The seismic column-beam joint structure according to the present invention basically sets the plastic deformation point on the beam base material, makes the joint strength larger than the base material strength at the plastic deformation point, and precedes the joint. In order to achieve this concretely, the width of the flange at the end of the beam is expanded within a predetermined range by installing a reinforcing plate of the same material as the roll material of the base material. And
In addition, it is considered that the width of the flange is increased by using a built-in material provided at the end of the base material. Since the attached flange has a strain stop, the plastic deformation capacity and the plastic proof strength can be increased to improve the seismic resistance, and the unit cost of steel can be reduced.
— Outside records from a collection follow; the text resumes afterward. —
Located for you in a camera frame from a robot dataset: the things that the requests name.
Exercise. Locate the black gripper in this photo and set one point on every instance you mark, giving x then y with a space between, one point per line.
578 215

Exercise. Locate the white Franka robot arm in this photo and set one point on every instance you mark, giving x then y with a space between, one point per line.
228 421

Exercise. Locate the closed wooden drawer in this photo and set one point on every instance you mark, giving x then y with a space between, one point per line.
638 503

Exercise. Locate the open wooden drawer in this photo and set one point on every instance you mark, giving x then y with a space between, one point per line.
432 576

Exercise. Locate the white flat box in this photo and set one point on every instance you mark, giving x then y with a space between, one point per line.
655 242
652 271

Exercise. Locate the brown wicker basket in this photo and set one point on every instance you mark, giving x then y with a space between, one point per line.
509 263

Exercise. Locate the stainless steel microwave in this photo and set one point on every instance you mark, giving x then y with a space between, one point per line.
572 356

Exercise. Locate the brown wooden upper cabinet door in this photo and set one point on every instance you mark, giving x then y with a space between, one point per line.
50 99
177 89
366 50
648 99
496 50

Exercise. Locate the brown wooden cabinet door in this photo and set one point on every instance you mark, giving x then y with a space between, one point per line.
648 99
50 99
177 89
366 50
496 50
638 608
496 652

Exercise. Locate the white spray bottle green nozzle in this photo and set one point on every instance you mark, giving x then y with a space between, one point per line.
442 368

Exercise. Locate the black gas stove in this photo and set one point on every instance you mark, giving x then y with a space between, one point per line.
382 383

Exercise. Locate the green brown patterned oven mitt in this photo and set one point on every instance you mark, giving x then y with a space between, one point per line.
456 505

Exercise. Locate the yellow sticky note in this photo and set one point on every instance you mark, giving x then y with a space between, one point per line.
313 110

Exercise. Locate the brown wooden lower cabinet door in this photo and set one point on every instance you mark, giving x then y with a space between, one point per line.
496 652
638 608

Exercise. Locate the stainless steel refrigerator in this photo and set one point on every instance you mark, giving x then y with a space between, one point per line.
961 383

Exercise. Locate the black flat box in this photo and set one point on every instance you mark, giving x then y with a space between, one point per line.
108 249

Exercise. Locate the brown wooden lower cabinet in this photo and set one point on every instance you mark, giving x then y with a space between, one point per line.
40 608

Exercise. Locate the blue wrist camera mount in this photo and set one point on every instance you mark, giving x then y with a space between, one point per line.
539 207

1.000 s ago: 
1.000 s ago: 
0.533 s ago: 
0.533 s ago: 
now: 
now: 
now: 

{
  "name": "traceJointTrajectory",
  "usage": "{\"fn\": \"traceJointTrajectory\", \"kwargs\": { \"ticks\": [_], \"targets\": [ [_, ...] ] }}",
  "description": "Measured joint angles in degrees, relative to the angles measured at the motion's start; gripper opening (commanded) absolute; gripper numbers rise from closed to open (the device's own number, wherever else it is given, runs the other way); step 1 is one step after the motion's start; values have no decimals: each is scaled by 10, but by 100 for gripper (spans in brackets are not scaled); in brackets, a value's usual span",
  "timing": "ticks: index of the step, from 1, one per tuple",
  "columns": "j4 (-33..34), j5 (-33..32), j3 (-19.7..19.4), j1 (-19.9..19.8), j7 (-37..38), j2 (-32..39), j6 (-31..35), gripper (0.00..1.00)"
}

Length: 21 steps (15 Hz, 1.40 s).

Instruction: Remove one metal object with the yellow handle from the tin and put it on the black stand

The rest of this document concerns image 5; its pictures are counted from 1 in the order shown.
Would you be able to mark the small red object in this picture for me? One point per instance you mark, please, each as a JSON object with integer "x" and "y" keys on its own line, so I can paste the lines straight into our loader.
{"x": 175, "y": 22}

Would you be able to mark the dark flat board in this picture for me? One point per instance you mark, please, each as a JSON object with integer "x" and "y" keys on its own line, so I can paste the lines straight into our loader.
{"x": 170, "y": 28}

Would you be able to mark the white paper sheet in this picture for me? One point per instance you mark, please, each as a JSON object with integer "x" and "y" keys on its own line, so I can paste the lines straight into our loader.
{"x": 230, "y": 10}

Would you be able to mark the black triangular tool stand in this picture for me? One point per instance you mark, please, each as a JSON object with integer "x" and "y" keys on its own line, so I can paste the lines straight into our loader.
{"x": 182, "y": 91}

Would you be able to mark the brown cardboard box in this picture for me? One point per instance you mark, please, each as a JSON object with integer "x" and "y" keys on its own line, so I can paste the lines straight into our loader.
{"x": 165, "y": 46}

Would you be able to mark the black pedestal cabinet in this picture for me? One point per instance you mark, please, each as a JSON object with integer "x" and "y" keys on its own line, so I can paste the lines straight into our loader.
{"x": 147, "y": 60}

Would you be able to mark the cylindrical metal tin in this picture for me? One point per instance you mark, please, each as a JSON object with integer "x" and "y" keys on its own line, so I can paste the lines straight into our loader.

Thus, the number of shear plates and bolts can be reduced, and as a result, the effect of avoiding the transmission of stress at the column / beam joint can be obtained.
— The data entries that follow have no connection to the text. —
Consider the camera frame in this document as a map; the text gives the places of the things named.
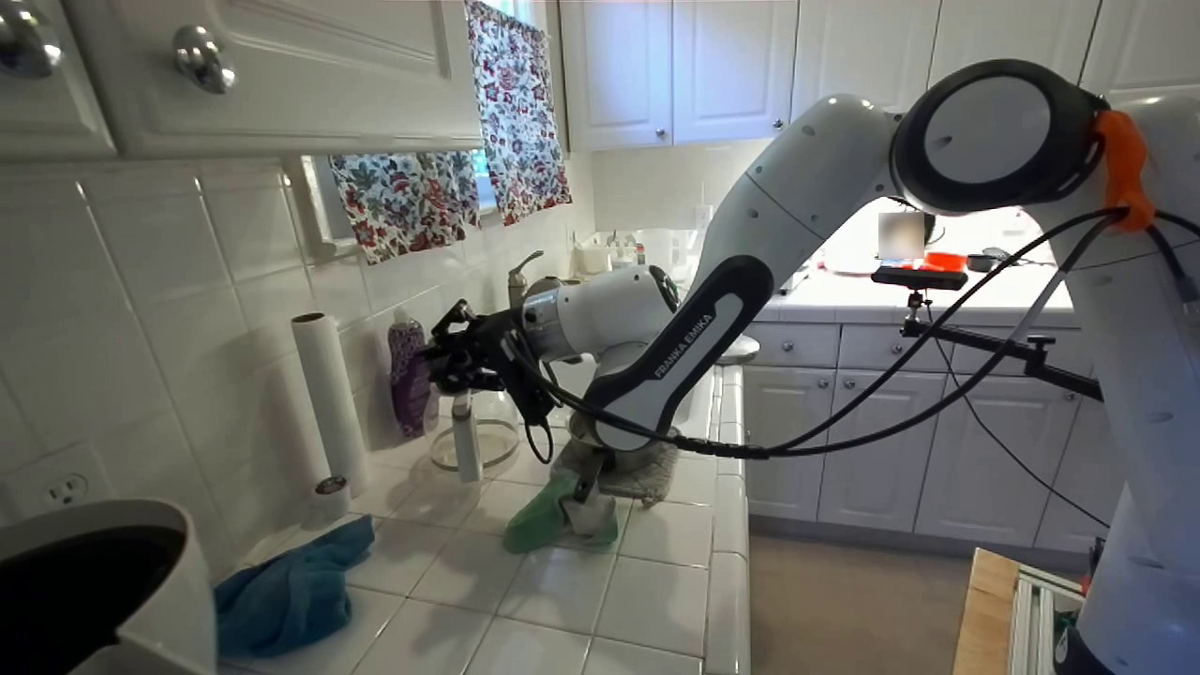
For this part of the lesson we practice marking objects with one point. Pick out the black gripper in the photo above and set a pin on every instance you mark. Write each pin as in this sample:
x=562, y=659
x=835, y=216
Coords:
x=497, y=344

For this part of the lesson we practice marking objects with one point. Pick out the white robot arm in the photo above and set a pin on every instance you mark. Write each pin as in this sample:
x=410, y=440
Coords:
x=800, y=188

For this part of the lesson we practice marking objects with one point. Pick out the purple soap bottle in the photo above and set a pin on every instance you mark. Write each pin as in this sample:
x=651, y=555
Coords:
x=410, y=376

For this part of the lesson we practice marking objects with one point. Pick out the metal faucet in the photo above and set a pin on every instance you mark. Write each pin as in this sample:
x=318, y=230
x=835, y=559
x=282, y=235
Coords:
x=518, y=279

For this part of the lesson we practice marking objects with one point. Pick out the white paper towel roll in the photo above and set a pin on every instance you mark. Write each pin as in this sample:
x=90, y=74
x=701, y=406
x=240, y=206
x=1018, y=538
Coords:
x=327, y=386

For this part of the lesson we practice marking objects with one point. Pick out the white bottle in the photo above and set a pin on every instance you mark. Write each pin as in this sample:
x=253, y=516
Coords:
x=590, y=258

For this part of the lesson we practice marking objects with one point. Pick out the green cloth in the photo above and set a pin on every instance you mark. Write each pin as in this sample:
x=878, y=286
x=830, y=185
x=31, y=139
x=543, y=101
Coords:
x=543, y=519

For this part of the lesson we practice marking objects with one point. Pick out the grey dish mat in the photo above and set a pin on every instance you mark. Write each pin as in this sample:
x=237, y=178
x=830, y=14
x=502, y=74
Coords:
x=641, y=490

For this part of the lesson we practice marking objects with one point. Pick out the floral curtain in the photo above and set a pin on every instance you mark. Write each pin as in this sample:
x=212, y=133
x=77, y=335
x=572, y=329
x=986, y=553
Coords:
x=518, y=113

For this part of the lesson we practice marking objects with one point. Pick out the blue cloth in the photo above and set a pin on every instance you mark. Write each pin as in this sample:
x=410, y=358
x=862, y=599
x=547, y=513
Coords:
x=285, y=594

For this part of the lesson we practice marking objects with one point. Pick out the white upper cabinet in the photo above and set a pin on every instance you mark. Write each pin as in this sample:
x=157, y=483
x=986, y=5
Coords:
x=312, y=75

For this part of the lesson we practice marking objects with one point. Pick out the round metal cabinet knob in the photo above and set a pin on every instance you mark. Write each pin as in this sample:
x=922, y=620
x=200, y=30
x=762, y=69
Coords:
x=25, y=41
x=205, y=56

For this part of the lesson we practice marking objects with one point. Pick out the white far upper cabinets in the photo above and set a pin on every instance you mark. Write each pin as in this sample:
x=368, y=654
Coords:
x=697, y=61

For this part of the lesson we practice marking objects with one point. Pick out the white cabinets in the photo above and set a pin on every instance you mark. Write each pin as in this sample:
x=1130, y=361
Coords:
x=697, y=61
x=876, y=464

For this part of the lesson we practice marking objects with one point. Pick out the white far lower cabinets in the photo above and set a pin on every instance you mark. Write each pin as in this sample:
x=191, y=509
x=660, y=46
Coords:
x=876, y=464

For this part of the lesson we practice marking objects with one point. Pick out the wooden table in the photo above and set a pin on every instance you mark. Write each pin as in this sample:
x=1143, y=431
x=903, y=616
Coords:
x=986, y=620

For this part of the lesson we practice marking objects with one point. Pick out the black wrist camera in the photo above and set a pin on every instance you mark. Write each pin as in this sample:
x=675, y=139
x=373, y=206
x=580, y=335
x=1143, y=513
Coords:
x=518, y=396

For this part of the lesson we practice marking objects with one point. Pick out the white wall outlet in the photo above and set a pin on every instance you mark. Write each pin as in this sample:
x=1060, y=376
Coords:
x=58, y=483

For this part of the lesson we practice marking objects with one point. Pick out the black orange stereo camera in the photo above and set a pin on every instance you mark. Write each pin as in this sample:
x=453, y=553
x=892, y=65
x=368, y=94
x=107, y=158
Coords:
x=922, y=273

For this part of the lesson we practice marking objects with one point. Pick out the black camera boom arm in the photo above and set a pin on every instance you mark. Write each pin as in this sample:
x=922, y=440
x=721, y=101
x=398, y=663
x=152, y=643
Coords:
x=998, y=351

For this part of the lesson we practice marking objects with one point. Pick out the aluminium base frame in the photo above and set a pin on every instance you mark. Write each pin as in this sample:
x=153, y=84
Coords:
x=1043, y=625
[Brief description of the drawings]

FIG. 1 is a plan view and a side view showing an earthquake-resistant column / beam joint structure according to the present invention.

FIG. 2 is a plan view showing another example of the earthquake-resistant column / beam joint structure according to the present invention.

FIG. 3 is a plan view showing another example of the earthquake-resistant column / beam joint structure according to the present invention.

FIG. 4 is a plan view and a side view showing another example of the earthquake-resistant column / beam joint structure according to the present invention.

FIG. 5 is a plan view showing processing of a reinforcing material.

FIG. 6 is a side view of an earthquake-resistant column / beam joint structure using a flange reinforcing material.

FIG. 7 is a sectional view of a beam to which a flange reinforcing material is applied.

FIG. 8 is a plan view and a side view of a conventional beam-column joint structure.

[Explanation of symbols]

1 pillar 16
Diaphragm 2 Large beam 17
Welding 3 Diaphragm 18
Plastic deformation point side end 4 Shear plate 19
Notch 5 Flange 20
Circular cutting 6 Plastic deformation point 21
Flange reinforcement 7 End 22
Web part of beam 8 Reinforcement 30
Giant beam 9 End flange 31
Central member 10 High strength bolt connection 32
Beam end 11 Central part 33
Built material 12 Built material end 34
Connection 13 Step 35
Built-in flange 14 H-section steel 36
Shear plate 15 Auxiliary flange 37
High strength bolt

Claims (8)

[Claims] 1. A seismic column-beam joint structure in which a beam formed of an H-section steel is set to have a plastic deformation point at a beam base material and a joint strength is larger than a base material strength at a plastic deformation point. 2. The seismic column / beam joint structure according to claim 1, wherein the flange width at the beam end is enlarged within a predetermined range. 3. The joint structure of claim 2, wherein the width of the flange is increased by installing a reinforcing plate. 4. The seismic column / beam joint structure according to claim 2, wherein the same material is used. 5. The seismic column / beam joint structure according to claim 2, wherein the width of the flange is increased by a built-in material. 6. The seismic column / beam joint structure according to claim 5, wherein the joint is carried out at an end portion of the built material. 7. An earthquake-resistant column / beam joint structure according to claim 1, wherein an inclination is provided on a base material side of the flange having an increased width. 8. The earthquake-resistant column / beam joint structure according to claim 1, wherein a strain stop for a flange attached only to the web is provided between the upper and lower flanges.